On December 13, 2018, the Bureau of Investigation and Enforcement (BI&E) of the Pennsylvania Public Utility Commission filed a complaint against Sunoco concerning the Dragonpipe (Mariner East pipeline system). The BI&E complaint alleges that corrosion of the steel wall of the pipeline caused a significant leak in Mariner East 1 near Morgantown in April, 2017, and that Sunoco’s failure to properly protect and inspect the pipeline contributed to the corrosion.

Most (but not all) of the BI&E criticisms are directed at Sunoco’s failure to implement cathodic protection effectively. Shoddy practices left the pipeline unprotected, and corrosion ensued. To understand exactly what the BI&E is talking about, I had to do some background reading on cathodic protection. Here is a summary of what I have learned about the subject. No doubt some readers know more about this than I do, so please add your clarifying comments.

In a second blog post, I will get into the specifics of the BI&E complaint. Here, I will just provide an overview of how cathodic protection works and what can go wrong.

What is “cathodic protection”? Cathodic protection is a method of keeping steel from corroding. By the nature of its manufacture, steel inevitably has microscopic spots which are electrically more negative or more positive than neighboring spots. If there is moisture present, a tiny local current will be created between these positive and negative spots. The current and the moisture (in the presence of oxygen) will cause a chemical reaction resulting in corrosion. (In the case of steel, this means the creation of ferrous hydroxide, which is rust.) If nothing is done to prevent it, the corrosion will gradually eat away the steel. In steel pipelines, it is obviously important to prevent this from happening.

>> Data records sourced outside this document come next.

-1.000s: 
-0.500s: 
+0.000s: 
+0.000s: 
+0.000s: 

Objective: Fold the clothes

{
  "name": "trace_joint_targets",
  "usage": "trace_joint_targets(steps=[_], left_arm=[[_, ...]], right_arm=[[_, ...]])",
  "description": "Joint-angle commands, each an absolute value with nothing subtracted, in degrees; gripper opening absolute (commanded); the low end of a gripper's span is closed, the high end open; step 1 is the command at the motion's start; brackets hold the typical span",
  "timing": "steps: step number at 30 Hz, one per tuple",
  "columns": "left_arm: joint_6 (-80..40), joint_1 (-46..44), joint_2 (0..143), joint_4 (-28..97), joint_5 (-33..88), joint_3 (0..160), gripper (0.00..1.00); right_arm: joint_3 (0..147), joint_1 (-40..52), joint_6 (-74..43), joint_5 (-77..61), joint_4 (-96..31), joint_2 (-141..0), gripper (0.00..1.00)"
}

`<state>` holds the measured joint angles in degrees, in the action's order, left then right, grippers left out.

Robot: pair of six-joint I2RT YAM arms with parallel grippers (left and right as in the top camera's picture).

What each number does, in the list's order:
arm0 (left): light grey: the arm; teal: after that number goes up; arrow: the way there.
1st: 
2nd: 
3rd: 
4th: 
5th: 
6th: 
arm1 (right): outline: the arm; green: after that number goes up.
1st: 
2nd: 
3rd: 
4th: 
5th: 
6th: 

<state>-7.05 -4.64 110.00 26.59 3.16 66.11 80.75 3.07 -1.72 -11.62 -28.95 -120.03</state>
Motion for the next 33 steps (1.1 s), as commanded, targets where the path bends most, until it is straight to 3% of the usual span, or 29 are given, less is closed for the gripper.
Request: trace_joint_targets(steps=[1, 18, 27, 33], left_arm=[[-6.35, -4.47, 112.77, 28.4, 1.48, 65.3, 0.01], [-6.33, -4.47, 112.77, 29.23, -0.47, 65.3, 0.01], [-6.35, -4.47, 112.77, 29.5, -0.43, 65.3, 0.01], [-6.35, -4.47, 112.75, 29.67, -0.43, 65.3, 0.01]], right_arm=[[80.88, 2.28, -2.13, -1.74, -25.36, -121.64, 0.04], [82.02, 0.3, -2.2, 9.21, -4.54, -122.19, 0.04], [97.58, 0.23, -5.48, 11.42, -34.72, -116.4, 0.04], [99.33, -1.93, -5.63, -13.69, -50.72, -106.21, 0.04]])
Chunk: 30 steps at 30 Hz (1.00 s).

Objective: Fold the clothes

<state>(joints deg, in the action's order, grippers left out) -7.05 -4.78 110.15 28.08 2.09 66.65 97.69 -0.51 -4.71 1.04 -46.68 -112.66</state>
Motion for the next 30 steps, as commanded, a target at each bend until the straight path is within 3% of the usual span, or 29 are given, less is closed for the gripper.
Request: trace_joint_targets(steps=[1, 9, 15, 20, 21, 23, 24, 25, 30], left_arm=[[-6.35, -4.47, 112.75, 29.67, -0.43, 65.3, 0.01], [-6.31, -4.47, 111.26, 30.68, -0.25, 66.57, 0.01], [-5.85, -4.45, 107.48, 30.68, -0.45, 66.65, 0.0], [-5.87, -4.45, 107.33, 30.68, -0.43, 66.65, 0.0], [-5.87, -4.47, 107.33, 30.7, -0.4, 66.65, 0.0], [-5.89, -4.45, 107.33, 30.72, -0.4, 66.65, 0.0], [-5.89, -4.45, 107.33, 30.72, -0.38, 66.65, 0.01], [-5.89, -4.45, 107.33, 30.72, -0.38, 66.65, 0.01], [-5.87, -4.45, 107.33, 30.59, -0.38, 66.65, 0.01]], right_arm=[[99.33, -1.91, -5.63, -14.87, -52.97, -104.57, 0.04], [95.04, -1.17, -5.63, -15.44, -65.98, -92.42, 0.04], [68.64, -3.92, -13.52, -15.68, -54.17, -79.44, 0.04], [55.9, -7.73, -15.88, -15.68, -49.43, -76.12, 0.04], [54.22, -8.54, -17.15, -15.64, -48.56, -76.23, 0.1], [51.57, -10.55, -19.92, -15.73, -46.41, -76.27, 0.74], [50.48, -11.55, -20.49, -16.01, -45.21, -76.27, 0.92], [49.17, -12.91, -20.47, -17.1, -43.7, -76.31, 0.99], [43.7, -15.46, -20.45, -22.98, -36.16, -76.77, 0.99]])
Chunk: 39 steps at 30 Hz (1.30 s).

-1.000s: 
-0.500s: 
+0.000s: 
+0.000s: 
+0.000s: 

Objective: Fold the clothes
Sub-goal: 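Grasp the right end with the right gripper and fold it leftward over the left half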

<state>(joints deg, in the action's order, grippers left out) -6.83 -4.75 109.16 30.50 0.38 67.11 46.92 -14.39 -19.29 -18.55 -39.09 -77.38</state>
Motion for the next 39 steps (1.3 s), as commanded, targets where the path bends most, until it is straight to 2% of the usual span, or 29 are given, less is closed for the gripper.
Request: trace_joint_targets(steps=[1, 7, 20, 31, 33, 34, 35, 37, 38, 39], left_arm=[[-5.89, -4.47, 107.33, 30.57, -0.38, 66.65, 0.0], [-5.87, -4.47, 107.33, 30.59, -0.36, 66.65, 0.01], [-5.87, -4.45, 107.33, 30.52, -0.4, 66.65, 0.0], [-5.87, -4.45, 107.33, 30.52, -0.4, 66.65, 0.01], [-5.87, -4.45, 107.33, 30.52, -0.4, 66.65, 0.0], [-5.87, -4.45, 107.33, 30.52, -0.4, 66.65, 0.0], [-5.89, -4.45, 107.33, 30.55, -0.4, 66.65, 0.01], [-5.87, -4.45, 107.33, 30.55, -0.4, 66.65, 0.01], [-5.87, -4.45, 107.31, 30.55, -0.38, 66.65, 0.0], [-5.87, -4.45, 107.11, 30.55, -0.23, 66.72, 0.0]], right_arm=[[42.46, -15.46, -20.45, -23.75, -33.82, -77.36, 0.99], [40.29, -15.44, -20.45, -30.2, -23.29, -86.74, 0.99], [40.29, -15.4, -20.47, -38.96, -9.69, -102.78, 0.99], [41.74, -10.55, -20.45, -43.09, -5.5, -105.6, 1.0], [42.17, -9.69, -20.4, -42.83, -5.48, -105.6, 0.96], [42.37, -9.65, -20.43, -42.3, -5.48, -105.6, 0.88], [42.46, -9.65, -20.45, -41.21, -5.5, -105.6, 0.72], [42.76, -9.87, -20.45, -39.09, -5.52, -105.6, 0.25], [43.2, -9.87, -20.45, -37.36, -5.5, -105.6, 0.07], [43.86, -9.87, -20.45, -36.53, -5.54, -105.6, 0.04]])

This corrosion can be prevented by electrically connecting the pipeline to another piece of buried material, referred to as an “anode”. This buried material, usually metal, is maintained at a more negative electrical potential than the steel pipeline. A voltage is applied that is big enough to make the whole pipeline positive with respect to the anode, which causes a current to flow from the anode, through the soil, to the pipeline (which, in this circuit, is a “cathode”). In this situation, the tiny micro-currents will no longer take place along the pipeline’s surface. Instead, they will take place on the surface of the anode, which is slowly corroded away.

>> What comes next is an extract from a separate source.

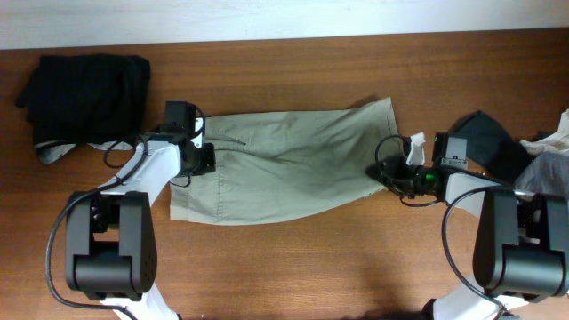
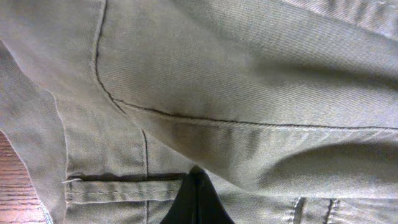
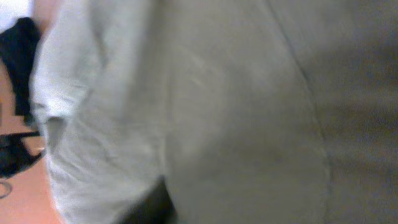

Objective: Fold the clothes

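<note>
Olive shorts (image 1: 293, 164) lie spread flat across the middle of the table. My left gripper (image 1: 204, 158) sits at their left waistband end. In the left wrist view it (image 2: 196, 198) is shut on a fold of the olive cloth (image 2: 249, 74) beside a belt loop. My right gripper (image 1: 388, 174) is at the shorts' lower right corner. The right wrist view is blurred and filled with olive cloth (image 3: 249, 93). There its dark fingers (image 3: 152, 202) show as one closed wedge in the fabric.
A black garment (image 1: 84, 93) lies bunched at the back left. A dark garment (image 1: 487, 142) lies just right of the right gripper. A pile of light and grey clothes (image 1: 547, 191) sits at the right edge. The wall runs along the table's back edge.
My right gripper was open over bare wood just right of the shorts' lower right corner. Now it is shut on that corner, which sits slightly further left. The left gripper has not moved.
My right gripper first held cloth near the shorts' upper right hem. Then it was further back and right, with that hem drawn out to a corner. Later it was open beside the lower right corner, and now it grips there. The left gripper held the waistband throughout.
</note>
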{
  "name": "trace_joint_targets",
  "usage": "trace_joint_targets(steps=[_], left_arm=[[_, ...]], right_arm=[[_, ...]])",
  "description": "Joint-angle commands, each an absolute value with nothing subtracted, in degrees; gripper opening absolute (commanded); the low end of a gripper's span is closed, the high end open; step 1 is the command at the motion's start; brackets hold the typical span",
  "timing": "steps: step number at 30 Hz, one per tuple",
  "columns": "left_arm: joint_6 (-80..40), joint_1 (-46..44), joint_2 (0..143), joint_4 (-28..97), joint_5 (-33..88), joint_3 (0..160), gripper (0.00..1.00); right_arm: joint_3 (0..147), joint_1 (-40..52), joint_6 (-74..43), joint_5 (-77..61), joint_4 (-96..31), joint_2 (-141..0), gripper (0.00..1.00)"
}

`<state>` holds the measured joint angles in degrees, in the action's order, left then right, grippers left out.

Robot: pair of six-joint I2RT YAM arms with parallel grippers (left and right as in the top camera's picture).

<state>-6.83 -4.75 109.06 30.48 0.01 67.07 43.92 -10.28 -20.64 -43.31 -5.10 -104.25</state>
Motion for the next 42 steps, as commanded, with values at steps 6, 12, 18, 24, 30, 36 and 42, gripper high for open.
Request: trace_joint_targets(steps=[6, 12, 18, 24, 30, 36, 42], left_arm=[[-5.85, -4.45, 98.54, 32.84, -0.25, 68.79, 0.0], [-5.87, -4.23, 83.46, 32.88, -0.27, 68.88, 0.01], [-5.89, -4.23, 75.81, 35.05, -0.23, 68.88, 0.0], [-5.89, -4.23, 74.96, 37.87, -0.21, 68.88, 0.01], [-5.91, -4.23, 74.96, 39.48, -0.19, 68.88, 0.01], [-7.44, -3.92, 76.79, 42.02, 2.66, 67.31, 0.01], [-8.03, -3.33, 88.01, 37.39, 15.38, 65.65, 0.01]], right_arm=[[53.06, -9.85, -19.27, -33.63, -13.87, -104.6, 0.04], [68.86, -9.63, -9.85, -13.74, -39.33, -99.48, 0.04], [76.16, -3.44, -2.13, 1.96, -48.84, -92.2, 0.04], [76.12, 10.66, 4.6, 3.81, -49.12, -92.99, 0.04], [76.12, 21.21, 4.71, 5.48, -47.37, -93.49, 0.04], [76.12, 26.98, 4.69, 5.41, -45.21, -93.51, 0.04], [76.12, 27.49, 4.05, 5.19, -45.17, -93.51, 0.04]])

In this way, the anode is slowly “sacrificed”, preventing corrosion of the pipeline. As long as the current from the anode is sufficient to prevent the local micro-currents on the surface of the pipeline, corrosion will not occur. That’s the basis of “cathodic protection”.

cathodic protection system 12-16-18
Schematic diagram of a cathodic protection system. If the right voltage is maintained between the anode and the object being protected (a pipeline in this case) and current flows freely between them, corrosion will be prevented. (Diagram from http://www.sestech.in/corrcad.html)

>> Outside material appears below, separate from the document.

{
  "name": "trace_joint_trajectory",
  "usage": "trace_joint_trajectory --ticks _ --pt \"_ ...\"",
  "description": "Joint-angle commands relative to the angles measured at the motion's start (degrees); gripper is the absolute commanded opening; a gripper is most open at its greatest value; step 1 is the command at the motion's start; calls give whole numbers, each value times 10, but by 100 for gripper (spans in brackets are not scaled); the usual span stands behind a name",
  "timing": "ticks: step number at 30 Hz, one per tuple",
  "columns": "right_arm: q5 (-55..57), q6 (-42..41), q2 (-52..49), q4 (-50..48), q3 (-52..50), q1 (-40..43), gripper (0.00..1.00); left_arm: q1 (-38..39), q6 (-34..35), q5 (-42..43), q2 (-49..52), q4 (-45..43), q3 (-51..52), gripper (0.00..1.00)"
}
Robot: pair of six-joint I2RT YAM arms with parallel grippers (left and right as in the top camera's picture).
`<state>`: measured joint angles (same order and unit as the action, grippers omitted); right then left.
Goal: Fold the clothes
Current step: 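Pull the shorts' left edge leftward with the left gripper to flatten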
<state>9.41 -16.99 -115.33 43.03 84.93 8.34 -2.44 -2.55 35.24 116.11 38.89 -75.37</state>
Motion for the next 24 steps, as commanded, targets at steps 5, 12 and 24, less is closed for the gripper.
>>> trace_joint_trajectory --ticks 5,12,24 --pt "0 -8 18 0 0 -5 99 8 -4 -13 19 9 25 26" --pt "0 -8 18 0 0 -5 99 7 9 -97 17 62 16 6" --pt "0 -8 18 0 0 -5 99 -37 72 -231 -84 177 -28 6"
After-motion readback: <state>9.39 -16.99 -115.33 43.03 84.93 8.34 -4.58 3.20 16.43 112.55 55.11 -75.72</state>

What can go wrong? Cathodic protection can fail if any of the following steps is skipped:

  1. The equipment has to be working correctly. Is it powered up? Are the connections good?
  2. The anode has to be buried correctly. Is it surrounded by conductive backfill so that the voltage is conveyed to the surrounding soil?
  3. The soil has to conduct electricity adequately. Is the current from the anode reaching the pipe?
  4. The voltage has to be low enough. The anode must be kept at a certain negative voltage, compared to the pipeline. Under typical conditions, this is -850 mV (minus -0.850 volts). If the voltage is closer to zero, the protective effect is lost and corrosion can occur.
  5. But the voltage can’t be permitted to be too low either. If the voltage is too far from zero (more negative than -850 mV), coating problems can be triggered, which can actually promote corrosion. This problem is called “cathodic shielding”.
  6. Precautions must be taken to avoid electrical interference from other pipes, overhead wires, and other sources. These can affect both the cathodic protection and the testing procedures.
  7. Testing must be done on a regular schedule (yearly, for many of the tests).
  8. Careful records of the testing (including the initial baseline conditions) must be kept.
  9. Test results must be compared with previous values, to make sure there haven’t been changes indicating a problem with any of the items above.
  10. There must be well-documented procedures for investigating potential problems and correcting them as necessary.
  11. There must be follow-through to make sure the procedures are followed.

As the PUC complaint makes clear, Sunoco has frequently failed to perform several of these steps, and that resulted in the corrosion at Morgantown (and perhaps elsewhere). That is the subject of my next blog post.